__To do__
For every line in the material, set down an identical one.

---------- Extracted entries ----------

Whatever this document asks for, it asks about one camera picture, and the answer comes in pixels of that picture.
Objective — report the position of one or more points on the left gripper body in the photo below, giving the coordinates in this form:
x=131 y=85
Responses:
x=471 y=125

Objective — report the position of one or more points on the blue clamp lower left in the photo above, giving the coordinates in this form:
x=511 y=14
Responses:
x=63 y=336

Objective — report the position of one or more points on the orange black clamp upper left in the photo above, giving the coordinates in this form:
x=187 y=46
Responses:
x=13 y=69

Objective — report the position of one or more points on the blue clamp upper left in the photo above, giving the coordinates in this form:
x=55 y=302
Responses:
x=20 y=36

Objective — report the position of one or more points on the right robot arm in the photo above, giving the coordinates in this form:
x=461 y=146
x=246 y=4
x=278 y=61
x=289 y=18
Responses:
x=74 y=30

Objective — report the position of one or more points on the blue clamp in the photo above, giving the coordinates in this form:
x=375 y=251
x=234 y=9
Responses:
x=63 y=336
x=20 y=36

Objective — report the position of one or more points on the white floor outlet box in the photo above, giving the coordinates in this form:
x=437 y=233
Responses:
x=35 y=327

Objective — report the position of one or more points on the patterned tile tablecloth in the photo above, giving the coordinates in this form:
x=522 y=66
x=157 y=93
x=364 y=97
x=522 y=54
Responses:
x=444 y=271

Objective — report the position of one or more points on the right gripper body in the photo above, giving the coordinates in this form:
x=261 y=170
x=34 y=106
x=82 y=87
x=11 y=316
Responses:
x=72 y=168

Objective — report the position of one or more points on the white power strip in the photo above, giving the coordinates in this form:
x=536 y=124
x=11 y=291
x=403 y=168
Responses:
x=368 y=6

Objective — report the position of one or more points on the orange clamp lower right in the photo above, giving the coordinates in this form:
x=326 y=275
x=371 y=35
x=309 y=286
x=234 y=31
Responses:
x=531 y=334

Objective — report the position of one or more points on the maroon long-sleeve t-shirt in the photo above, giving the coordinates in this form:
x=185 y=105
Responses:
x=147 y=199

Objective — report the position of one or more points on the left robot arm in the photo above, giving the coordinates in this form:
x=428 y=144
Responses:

----------

__Your response__
Whatever this document asks for, it asks about one camera picture, and the answer comes in pixels of that picture.
Objective — report the position of one or more points on the left gripper body in the photo below, giving the coordinates in this form:
x=131 y=85
Responses:
x=471 y=125

Objective — report the position of one or more points on the blue clamp lower left in the photo above, giving the coordinates in this form:
x=511 y=14
Responses:
x=63 y=336

Objective — report the position of one or more points on the orange black clamp upper left in the photo above, giving the coordinates in this form:
x=187 y=46
Responses:
x=13 y=69

Objective — report the position of one or more points on the blue clamp upper left in the photo above, giving the coordinates in this form:
x=55 y=302
Responses:
x=20 y=36

Objective — report the position of one or more points on the right robot arm in the photo above, giving the coordinates in this form:
x=461 y=146
x=246 y=4
x=278 y=61
x=289 y=18
Responses:
x=74 y=30

Objective — report the position of one or more points on the blue clamp in the photo above, giving the coordinates in this form:
x=375 y=251
x=234 y=9
Responses:
x=63 y=336
x=20 y=36

Objective — report the position of one or more points on the white floor outlet box in the photo above, giving the coordinates in this form:
x=437 y=233
Responses:
x=35 y=327

Objective — report the position of one or more points on the patterned tile tablecloth in the photo above, giving the coordinates in this form:
x=522 y=66
x=157 y=93
x=364 y=97
x=522 y=54
Responses:
x=444 y=271

Objective — report the position of one or more points on the right gripper body in the photo above, giving the coordinates in this form:
x=261 y=170
x=34 y=106
x=82 y=87
x=11 y=316
Responses:
x=72 y=168

Objective — report the position of one or more points on the white power strip in the photo above, giving the coordinates in this form:
x=536 y=124
x=11 y=291
x=403 y=168
Responses:
x=368 y=6

Objective — report the position of one or more points on the orange clamp lower right in the photo above, giving the coordinates in this form:
x=326 y=275
x=371 y=35
x=309 y=286
x=234 y=31
Responses:
x=531 y=334

Objective — report the position of one or more points on the maroon long-sleeve t-shirt in the photo above, giving the coordinates in this form:
x=185 y=105
Responses:
x=147 y=199

Objective — report the position of one or more points on the left robot arm in the photo above, giving the coordinates in this form:
x=428 y=144
Responses:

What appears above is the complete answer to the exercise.